▶ [WHAT YOU WILL DO]
Below are the records. Retype exactly the lines between the lines holding "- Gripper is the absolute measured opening" and "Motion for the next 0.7", inclusive.

▶ [MATERIAL PROVIDED]
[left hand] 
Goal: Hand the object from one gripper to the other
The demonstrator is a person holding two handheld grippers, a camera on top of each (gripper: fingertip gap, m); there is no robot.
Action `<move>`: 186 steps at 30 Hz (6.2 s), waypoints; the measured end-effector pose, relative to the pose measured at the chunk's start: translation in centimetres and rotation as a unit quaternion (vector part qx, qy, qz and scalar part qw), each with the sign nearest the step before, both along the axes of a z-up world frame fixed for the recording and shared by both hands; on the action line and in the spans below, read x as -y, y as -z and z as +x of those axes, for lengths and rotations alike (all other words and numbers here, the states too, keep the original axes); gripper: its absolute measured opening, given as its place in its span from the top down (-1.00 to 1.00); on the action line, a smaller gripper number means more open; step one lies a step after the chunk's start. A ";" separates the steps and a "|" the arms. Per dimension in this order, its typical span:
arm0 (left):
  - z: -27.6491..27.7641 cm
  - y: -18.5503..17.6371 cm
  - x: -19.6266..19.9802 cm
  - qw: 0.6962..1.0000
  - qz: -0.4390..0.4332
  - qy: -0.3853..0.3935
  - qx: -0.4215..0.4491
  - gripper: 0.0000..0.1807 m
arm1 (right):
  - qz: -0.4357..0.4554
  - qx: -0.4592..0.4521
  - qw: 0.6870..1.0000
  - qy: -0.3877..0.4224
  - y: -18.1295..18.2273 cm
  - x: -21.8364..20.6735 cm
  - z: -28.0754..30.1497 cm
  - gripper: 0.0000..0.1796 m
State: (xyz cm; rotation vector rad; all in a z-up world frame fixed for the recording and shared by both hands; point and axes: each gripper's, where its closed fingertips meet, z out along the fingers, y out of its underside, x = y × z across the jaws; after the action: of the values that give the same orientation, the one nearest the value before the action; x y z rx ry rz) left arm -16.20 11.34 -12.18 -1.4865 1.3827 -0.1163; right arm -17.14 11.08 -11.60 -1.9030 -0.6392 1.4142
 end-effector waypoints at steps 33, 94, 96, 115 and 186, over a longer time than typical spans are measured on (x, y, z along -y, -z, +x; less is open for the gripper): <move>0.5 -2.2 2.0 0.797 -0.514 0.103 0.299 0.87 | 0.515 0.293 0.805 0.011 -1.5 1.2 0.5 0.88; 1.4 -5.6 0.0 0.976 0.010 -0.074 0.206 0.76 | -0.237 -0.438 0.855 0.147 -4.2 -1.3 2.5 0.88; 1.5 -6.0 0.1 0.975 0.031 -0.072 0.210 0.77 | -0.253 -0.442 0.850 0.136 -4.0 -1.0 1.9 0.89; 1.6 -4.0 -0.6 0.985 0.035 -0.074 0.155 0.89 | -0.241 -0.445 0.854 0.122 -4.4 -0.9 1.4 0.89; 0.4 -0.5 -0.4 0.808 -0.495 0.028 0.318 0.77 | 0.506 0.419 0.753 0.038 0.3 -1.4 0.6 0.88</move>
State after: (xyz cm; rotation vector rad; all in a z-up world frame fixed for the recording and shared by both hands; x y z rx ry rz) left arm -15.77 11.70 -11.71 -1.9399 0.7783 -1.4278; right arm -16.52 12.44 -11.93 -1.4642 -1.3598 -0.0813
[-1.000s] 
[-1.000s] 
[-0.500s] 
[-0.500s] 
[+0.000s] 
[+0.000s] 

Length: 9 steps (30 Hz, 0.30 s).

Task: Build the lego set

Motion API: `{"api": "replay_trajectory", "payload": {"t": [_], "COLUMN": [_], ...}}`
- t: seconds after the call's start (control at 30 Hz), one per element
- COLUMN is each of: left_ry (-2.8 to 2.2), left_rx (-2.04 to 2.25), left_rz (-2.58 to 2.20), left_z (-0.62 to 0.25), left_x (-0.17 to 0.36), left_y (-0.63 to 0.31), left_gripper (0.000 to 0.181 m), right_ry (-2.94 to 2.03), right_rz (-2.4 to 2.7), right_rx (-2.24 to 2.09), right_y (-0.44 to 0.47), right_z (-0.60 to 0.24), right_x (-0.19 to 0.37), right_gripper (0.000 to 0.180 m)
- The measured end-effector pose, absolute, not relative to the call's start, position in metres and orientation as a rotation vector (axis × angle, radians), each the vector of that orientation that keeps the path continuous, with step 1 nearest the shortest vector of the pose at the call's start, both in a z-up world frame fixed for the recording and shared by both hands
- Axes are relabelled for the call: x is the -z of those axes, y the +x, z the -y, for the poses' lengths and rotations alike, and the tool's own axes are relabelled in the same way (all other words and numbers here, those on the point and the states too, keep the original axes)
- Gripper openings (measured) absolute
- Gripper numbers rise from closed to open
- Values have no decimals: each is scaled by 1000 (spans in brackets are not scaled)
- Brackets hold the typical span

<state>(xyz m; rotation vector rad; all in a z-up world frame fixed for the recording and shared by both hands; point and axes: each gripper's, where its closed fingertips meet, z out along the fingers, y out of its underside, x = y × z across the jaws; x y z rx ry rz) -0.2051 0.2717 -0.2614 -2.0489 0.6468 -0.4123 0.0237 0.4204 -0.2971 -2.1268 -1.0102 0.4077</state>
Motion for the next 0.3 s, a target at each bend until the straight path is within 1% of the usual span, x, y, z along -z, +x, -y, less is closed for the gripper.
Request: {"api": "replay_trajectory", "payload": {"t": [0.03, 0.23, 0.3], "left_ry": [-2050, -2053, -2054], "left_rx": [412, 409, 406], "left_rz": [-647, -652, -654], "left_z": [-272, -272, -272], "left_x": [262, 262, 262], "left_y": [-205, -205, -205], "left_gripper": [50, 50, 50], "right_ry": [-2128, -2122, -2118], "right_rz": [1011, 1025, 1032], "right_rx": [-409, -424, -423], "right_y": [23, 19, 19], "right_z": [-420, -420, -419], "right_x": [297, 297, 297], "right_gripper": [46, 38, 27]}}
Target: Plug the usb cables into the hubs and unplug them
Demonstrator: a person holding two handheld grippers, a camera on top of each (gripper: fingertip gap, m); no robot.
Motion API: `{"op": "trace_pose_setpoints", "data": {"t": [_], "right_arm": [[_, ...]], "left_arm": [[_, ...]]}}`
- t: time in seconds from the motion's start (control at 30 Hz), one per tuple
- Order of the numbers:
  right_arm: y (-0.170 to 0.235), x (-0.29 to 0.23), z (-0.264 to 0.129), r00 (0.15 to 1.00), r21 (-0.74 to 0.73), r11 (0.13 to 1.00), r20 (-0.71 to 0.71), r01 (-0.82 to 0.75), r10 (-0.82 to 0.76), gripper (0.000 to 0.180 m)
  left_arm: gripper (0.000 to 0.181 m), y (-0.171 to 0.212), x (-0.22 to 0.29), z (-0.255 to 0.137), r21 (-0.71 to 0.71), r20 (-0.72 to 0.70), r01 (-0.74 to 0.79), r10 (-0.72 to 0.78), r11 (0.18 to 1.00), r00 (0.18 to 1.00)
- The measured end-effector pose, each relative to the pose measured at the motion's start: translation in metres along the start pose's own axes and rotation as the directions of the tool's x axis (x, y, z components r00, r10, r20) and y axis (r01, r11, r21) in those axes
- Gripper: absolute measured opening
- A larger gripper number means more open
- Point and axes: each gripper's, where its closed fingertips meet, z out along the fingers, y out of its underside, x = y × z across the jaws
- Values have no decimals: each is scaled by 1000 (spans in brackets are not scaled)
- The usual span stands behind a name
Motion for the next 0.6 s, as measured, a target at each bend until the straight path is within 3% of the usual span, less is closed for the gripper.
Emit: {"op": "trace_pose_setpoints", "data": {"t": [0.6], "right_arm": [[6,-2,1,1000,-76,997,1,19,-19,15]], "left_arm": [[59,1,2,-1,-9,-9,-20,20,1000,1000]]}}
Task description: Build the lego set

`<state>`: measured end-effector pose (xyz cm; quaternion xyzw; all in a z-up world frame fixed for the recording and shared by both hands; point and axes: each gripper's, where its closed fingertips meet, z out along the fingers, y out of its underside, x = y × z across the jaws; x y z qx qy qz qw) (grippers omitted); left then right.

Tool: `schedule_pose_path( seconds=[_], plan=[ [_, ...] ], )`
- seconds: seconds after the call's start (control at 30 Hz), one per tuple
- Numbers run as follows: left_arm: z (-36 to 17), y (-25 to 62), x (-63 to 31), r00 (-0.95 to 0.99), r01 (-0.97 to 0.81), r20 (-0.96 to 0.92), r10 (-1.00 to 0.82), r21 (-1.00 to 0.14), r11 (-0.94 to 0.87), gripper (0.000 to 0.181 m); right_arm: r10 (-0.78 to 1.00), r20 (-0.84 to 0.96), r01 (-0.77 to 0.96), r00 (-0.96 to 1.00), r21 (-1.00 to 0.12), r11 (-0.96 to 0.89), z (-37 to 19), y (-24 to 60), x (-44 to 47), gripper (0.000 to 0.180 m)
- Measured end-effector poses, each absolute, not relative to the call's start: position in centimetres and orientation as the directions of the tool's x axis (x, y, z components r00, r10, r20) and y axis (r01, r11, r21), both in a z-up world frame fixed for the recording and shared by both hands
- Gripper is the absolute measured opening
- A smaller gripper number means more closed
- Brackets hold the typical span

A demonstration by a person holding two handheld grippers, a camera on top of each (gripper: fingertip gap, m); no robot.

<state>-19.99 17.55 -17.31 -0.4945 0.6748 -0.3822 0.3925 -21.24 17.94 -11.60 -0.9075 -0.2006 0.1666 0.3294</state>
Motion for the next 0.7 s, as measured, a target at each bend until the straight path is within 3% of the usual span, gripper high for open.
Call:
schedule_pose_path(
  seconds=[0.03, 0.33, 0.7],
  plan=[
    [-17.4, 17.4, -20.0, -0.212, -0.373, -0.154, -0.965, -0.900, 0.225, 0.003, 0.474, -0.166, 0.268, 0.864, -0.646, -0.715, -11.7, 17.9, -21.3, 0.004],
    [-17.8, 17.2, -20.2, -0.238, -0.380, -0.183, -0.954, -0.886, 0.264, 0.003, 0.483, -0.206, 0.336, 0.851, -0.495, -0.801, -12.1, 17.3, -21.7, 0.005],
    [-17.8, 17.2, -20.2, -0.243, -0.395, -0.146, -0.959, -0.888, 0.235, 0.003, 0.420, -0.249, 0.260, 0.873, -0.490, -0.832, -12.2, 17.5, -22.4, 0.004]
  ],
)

▶ [OUTPUT FOR THIS EXERCISE]
- Gripper is the absolute measured opening
- A smaller gripper number means more closed
- Brackets hold the typical span

A demonstration by a person holding two handheld grippers, a camera on top of each (gripper: fingertip gap, m); no robot.

<state>-19.99 17.55 -17.31 -0.4945 0.6748 -0.3822 0.3925 -21.24 17.94 -11.60 -0.9075 -0.2006 0.1666 0.3294</state>
Motion for the next 0.7 s, as measured, a target at each bend until the straight path is within 3% of the usual span, gripper high for open.

There is no more to the output, and the exercise is done.